Your task
Return all of the following entries as written, but without the images.

Data for processing
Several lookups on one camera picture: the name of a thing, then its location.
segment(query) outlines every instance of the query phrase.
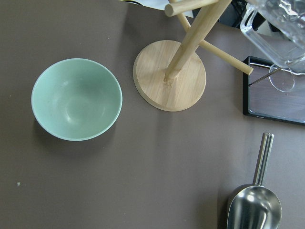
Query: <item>mint green bowl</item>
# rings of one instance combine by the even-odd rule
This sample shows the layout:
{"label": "mint green bowl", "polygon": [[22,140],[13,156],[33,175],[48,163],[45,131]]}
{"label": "mint green bowl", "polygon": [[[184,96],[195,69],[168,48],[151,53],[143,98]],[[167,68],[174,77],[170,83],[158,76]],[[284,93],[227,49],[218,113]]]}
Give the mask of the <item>mint green bowl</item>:
{"label": "mint green bowl", "polygon": [[38,123],[50,134],[82,141],[108,130],[121,111],[122,91],[114,75],[101,64],[67,59],[47,68],[31,97]]}

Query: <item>stainless steel scoop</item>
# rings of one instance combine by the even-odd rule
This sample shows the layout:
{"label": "stainless steel scoop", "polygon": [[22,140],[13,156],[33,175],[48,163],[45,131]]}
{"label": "stainless steel scoop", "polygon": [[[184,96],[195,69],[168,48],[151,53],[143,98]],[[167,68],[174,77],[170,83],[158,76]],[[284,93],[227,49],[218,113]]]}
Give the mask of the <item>stainless steel scoop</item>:
{"label": "stainless steel scoop", "polygon": [[252,184],[238,187],[229,201],[227,229],[276,229],[282,217],[277,196],[262,183],[273,134],[263,133]]}

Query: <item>wooden pole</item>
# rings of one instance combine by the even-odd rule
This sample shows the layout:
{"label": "wooden pole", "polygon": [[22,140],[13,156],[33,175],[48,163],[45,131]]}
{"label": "wooden pole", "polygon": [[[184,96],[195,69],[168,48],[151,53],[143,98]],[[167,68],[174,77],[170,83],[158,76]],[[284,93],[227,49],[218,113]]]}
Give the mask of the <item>wooden pole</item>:
{"label": "wooden pole", "polygon": [[218,2],[218,0],[183,0],[172,2],[165,6],[165,14],[168,17],[175,16],[189,10],[195,10],[203,6],[207,6]]}
{"label": "wooden pole", "polygon": [[186,61],[194,54],[199,43],[206,37],[230,2],[231,0],[219,0],[216,4],[207,6],[208,10],[203,11],[201,9],[199,11],[167,68],[164,78],[166,84],[172,85],[173,80],[177,77]]}
{"label": "wooden pole", "polygon": [[[177,14],[177,17],[183,26],[185,31],[188,31],[191,27],[189,21],[187,20],[186,16],[183,13]],[[199,43],[200,47],[210,51],[214,55],[218,56],[219,58],[223,59],[224,61],[231,64],[233,67],[237,68],[238,70],[246,73],[247,75],[251,74],[253,68],[250,67],[248,64],[243,63],[242,61],[236,59],[235,57],[227,54],[226,52],[222,51],[221,49],[215,47],[214,45],[210,44],[209,42],[202,40]]]}

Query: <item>wooden stand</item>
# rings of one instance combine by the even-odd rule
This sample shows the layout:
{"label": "wooden stand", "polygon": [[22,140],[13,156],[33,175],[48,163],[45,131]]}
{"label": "wooden stand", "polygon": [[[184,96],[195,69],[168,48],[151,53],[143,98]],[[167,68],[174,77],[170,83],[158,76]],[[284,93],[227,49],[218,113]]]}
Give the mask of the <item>wooden stand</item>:
{"label": "wooden stand", "polygon": [[134,63],[133,79],[140,95],[161,110],[187,109],[200,99],[205,88],[204,65],[196,53],[172,84],[164,83],[167,67],[179,47],[175,41],[154,42],[139,53]]}
{"label": "wooden stand", "polygon": [[[146,46],[133,67],[133,79],[140,95],[151,105],[165,111],[181,111],[193,106],[202,96],[206,74],[196,49],[201,46],[250,74],[248,65],[214,47],[204,38],[231,0],[170,0],[167,15],[177,15],[187,31],[182,43],[158,41]],[[202,7],[192,26],[180,13],[190,7]]]}

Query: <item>brown table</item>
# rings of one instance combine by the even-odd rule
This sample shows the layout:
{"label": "brown table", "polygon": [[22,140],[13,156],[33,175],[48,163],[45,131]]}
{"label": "brown table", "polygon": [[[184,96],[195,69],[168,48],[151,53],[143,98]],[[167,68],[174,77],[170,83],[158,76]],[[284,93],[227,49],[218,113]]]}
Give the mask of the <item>brown table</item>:
{"label": "brown table", "polygon": [[[263,132],[275,135],[265,186],[282,203],[280,228],[304,228],[305,129],[243,116],[239,70],[199,48],[207,85],[193,107],[164,112],[138,94],[137,54],[183,36],[177,18],[115,0],[0,2],[0,228],[223,229]],[[221,24],[206,39],[240,60],[264,57]],[[75,57],[109,68],[123,92],[114,126],[83,142],[51,136],[31,110],[37,77]]]}

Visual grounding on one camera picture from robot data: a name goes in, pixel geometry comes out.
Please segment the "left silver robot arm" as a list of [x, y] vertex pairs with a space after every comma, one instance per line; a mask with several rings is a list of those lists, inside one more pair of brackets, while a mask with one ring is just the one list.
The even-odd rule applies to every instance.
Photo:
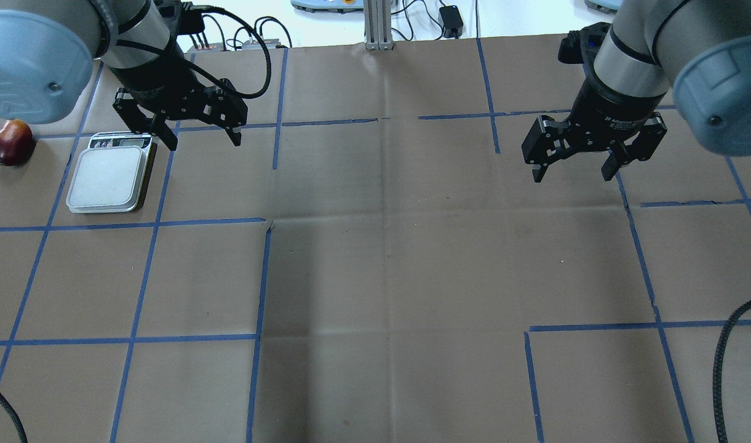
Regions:
[[0, 1], [0, 118], [51, 124], [73, 111], [100, 60], [121, 87], [112, 107], [170, 150], [170, 121], [197, 120], [241, 143], [249, 94], [193, 65], [179, 34], [224, 9], [183, 1]]

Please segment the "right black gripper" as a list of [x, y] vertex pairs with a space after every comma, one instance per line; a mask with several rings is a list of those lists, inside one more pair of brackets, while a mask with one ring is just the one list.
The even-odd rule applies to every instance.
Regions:
[[586, 78], [563, 124], [540, 115], [524, 138], [522, 157], [533, 181], [541, 183], [550, 165], [578, 153], [609, 152], [601, 167], [606, 182], [631, 162], [651, 159], [667, 134], [654, 112], [658, 104], [658, 97], [623, 95]]

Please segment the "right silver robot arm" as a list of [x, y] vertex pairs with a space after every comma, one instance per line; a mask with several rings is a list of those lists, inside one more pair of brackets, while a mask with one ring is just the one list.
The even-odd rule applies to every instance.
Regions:
[[604, 180], [651, 159], [668, 92], [701, 146], [751, 156], [751, 1], [624, 1], [611, 23], [570, 31], [558, 60], [584, 82], [566, 119], [540, 115], [522, 142], [536, 183], [578, 153], [608, 153]]

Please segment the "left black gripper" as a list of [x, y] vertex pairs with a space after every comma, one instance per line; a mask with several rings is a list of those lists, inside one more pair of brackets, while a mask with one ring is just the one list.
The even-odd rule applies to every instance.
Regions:
[[224, 129], [231, 143], [241, 146], [248, 117], [244, 99], [234, 95], [228, 79], [202, 84], [178, 48], [166, 47], [141, 66], [108, 62], [107, 67], [121, 84], [112, 107], [133, 134], [152, 135], [176, 151], [178, 137], [168, 121], [194, 119]]

Task result
Several lookups on one camera picture: the name of a thing, then its location.
segment(query) outlines every instance of the query phrase.
Query: <item>mint green bowl</item>
# rings of one instance combine by the even-odd rule
This sample shows the layout:
{"label": "mint green bowl", "polygon": [[22,140],[13,156],[33,175],[48,163],[45,131]]}
{"label": "mint green bowl", "polygon": [[[184,96],[195,69],[168,48],[151,53],[143,98]],[[167,68],[174,77],[170,83],[158,76]],[[284,93],[227,49],[218,113]]]}
Give the mask of the <item>mint green bowl</item>:
{"label": "mint green bowl", "polygon": [[38,123],[50,134],[82,141],[108,130],[121,111],[122,91],[114,75],[101,64],[67,59],[47,68],[31,97]]}

Query: <item>stainless steel scoop</item>
# rings of one instance combine by the even-odd rule
This sample shows the layout:
{"label": "stainless steel scoop", "polygon": [[22,140],[13,156],[33,175],[48,163],[45,131]]}
{"label": "stainless steel scoop", "polygon": [[[184,96],[195,69],[168,48],[151,53],[143,98]],[[167,68],[174,77],[170,83],[158,76]],[[284,93],[227,49],[218,113]]]}
Give the mask of the <item>stainless steel scoop</item>:
{"label": "stainless steel scoop", "polygon": [[252,184],[238,187],[229,201],[227,229],[276,229],[282,217],[277,196],[262,183],[273,134],[263,133]]}

Query: <item>wooden pole</item>
# rings of one instance combine by the even-odd rule
This sample shows the layout:
{"label": "wooden pole", "polygon": [[22,140],[13,156],[33,175],[48,163],[45,131]]}
{"label": "wooden pole", "polygon": [[[184,96],[195,69],[168,48],[151,53],[143,98]],[[167,68],[174,77],[170,83],[158,76]],[[284,93],[227,49],[218,113]]]}
Give the mask of the <item>wooden pole</item>:
{"label": "wooden pole", "polygon": [[218,2],[218,0],[183,0],[172,2],[165,6],[165,14],[168,17],[175,16],[189,10],[195,10],[203,6],[207,6]]}
{"label": "wooden pole", "polygon": [[186,61],[194,54],[199,43],[206,37],[230,2],[231,0],[219,0],[216,4],[207,6],[208,10],[203,11],[201,9],[199,11],[167,68],[164,78],[166,84],[172,85],[173,80],[177,77]]}
{"label": "wooden pole", "polygon": [[[177,14],[177,17],[183,26],[185,31],[188,31],[191,27],[189,21],[187,20],[186,16],[183,13]],[[199,43],[200,47],[210,51],[214,55],[218,56],[219,58],[223,59],[224,61],[231,64],[233,67],[237,68],[238,70],[246,73],[247,75],[251,74],[253,68],[250,67],[248,64],[243,63],[242,61],[236,59],[235,57],[227,54],[226,52],[222,51],[221,49],[215,47],[214,45],[210,44],[209,42],[202,40]]]}

Query: <item>wooden stand</item>
# rings of one instance combine by the even-odd rule
This sample shows the layout:
{"label": "wooden stand", "polygon": [[22,140],[13,156],[33,175],[48,163],[45,131]]}
{"label": "wooden stand", "polygon": [[[184,96],[195,69],[168,48],[151,53],[143,98]],[[167,68],[174,77],[170,83],[158,76]],[[284,93],[227,49],[218,113]]]}
Give the mask of the <item>wooden stand</item>:
{"label": "wooden stand", "polygon": [[134,63],[133,79],[140,95],[161,110],[187,109],[200,99],[205,88],[204,65],[196,53],[172,84],[164,83],[167,67],[179,47],[175,41],[154,42],[139,53]]}
{"label": "wooden stand", "polygon": [[[146,46],[133,67],[133,79],[140,95],[151,105],[165,111],[181,111],[193,106],[202,96],[206,74],[196,49],[201,46],[250,74],[248,65],[214,47],[204,38],[231,0],[170,0],[167,15],[177,15],[187,31],[182,43],[158,41]],[[202,7],[192,26],[180,13],[190,7]]]}

Query: <item>brown table</item>
# rings of one instance combine by the even-odd rule
This sample shows the layout:
{"label": "brown table", "polygon": [[22,140],[13,156],[33,175],[48,163],[45,131]]}
{"label": "brown table", "polygon": [[[184,96],[195,69],[168,48],[151,53],[143,98]],[[167,68],[174,77],[170,83],[158,76]],[[284,93],[227,49],[218,113]]]}
Give the mask of the <item>brown table</item>:
{"label": "brown table", "polygon": [[[263,132],[275,135],[265,186],[282,203],[280,228],[304,228],[305,129],[243,116],[239,70],[199,48],[207,85],[193,107],[164,112],[138,94],[137,54],[183,36],[177,18],[115,0],[0,2],[0,228],[223,229]],[[221,24],[206,39],[240,60],[264,57]],[[75,57],[109,68],[123,92],[114,126],[83,142],[51,136],[31,110],[37,77]]]}

Visual grounding on one camera picture from robot data: a name goes in, pixel geometry comes out.
Please segment the "left silver robot arm" as a list of [x, y] vertex pairs with a space after every comma, one instance per line; a mask with several rings is a list of those lists, inside one more pair of brackets, while a mask with one ring is just the one list.
The even-odd rule applies to every instance.
Photo:
Regions:
[[0, 1], [0, 118], [51, 124], [73, 111], [100, 60], [121, 87], [112, 107], [170, 150], [170, 121], [197, 120], [241, 143], [249, 94], [193, 65], [179, 34], [224, 9], [183, 1]]

Please segment the "right black gripper" as a list of [x, y] vertex pairs with a space after every comma, one instance per line; a mask with several rings is a list of those lists, inside one more pair of brackets, while a mask with one ring is just the one list.
The even-odd rule applies to every instance.
Regions:
[[586, 78], [563, 124], [540, 115], [524, 138], [522, 157], [533, 181], [541, 183], [550, 165], [578, 153], [609, 152], [601, 167], [606, 182], [631, 162], [651, 159], [667, 134], [654, 112], [658, 104], [658, 97], [623, 95]]

Please segment the "right silver robot arm" as a list of [x, y] vertex pairs with a space after every comma, one instance per line; a mask with several rings is a list of those lists, inside one more pair of brackets, while a mask with one ring is just the one list.
The even-odd rule applies to every instance.
Regions:
[[604, 180], [651, 159], [668, 92], [701, 146], [751, 156], [751, 1], [624, 1], [611, 23], [570, 31], [558, 60], [584, 82], [566, 119], [540, 115], [522, 142], [536, 183], [578, 153], [608, 153]]

Please segment the "left black gripper" as a list of [x, y] vertex pairs with a space after every comma, one instance per line; a mask with several rings is a list of those lists, inside one more pair of brackets, while a mask with one ring is just the one list.
The even-odd rule applies to every instance.
Regions:
[[224, 129], [231, 143], [241, 146], [248, 117], [244, 99], [234, 95], [228, 79], [202, 84], [178, 48], [166, 47], [141, 66], [108, 62], [107, 67], [121, 84], [112, 107], [133, 134], [152, 135], [176, 151], [178, 137], [168, 121], [194, 119]]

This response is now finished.